▶ **Prompt**
Both the line containing "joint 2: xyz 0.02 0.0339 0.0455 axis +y" and the line containing "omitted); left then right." belong to the span. Output exactly that span from the listing below, and nothing outside it.

▶ **Data shown**
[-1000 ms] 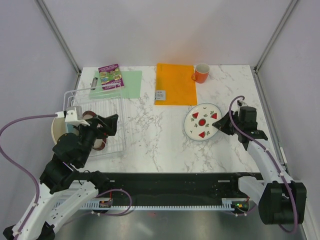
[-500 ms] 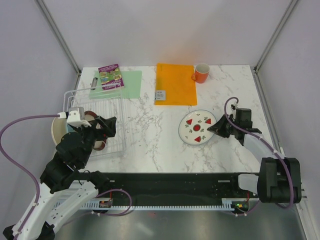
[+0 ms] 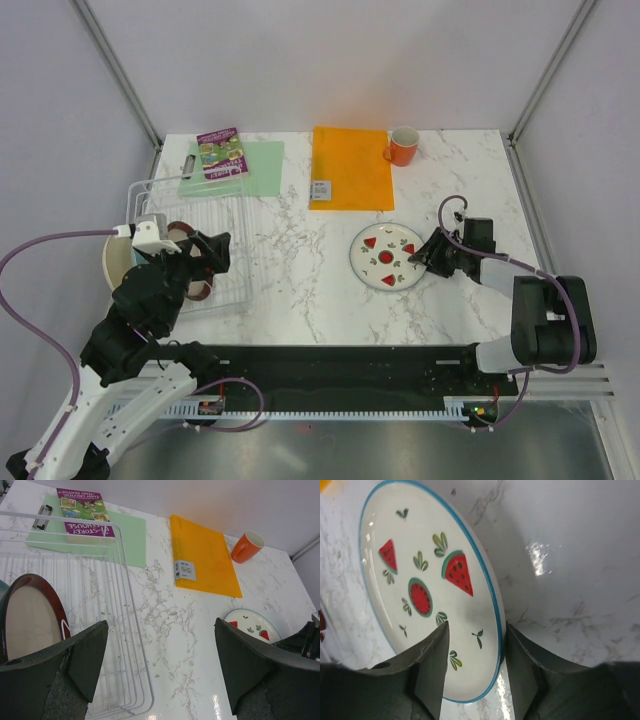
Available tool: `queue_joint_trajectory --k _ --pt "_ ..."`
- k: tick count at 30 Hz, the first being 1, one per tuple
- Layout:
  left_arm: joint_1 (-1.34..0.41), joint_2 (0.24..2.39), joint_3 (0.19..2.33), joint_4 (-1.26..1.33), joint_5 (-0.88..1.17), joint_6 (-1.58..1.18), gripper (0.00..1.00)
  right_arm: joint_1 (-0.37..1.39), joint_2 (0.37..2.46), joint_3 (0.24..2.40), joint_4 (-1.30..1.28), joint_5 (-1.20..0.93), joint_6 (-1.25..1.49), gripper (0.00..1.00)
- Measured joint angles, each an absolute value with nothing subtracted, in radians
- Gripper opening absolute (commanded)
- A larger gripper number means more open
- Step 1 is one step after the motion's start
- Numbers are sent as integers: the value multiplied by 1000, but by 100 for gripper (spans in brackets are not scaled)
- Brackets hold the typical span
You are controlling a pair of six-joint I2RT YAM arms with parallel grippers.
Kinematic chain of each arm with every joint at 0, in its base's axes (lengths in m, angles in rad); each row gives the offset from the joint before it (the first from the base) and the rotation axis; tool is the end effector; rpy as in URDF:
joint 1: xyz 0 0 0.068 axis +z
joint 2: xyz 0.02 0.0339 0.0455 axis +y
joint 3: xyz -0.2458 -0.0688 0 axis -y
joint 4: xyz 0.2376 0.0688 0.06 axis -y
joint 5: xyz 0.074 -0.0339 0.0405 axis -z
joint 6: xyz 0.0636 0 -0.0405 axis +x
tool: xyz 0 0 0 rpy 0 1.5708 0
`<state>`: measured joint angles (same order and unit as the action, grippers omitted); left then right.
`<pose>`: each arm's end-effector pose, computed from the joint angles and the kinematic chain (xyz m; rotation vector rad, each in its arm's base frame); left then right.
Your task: Unload the plates from the dish rack
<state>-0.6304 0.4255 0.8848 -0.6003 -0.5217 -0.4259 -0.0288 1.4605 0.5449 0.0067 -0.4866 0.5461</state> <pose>0.1078 -0.0394 0.3559 -0.2133 1.6913 -0.3436 0.2661 0.0221 0.1032 0.5050 2.4613 0.8208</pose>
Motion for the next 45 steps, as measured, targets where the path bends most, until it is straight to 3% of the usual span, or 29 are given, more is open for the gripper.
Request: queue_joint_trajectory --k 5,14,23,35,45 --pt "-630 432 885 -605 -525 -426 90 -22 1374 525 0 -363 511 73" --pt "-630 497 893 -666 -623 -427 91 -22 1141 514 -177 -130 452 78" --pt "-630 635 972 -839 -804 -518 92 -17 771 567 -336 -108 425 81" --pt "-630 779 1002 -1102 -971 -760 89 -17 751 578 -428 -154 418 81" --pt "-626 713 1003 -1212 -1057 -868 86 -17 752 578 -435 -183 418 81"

▶ **Written reply**
joint 2: xyz 0.02 0.0339 0.0455 axis +y
joint 3: xyz -0.2458 -0.0688 0 axis -y
joint 4: xyz 0.2376 0.0688 0.06 axis -y
joint 5: xyz 0.074 -0.0339 0.0405 axis -z
joint 6: xyz 0.0636 0 -0.0405 axis +x
tool: xyz 0 0 0 rpy 0 1.5708 0
`<state>`: measured joint angles (same order and unit as the action, grippers omitted); left then right.

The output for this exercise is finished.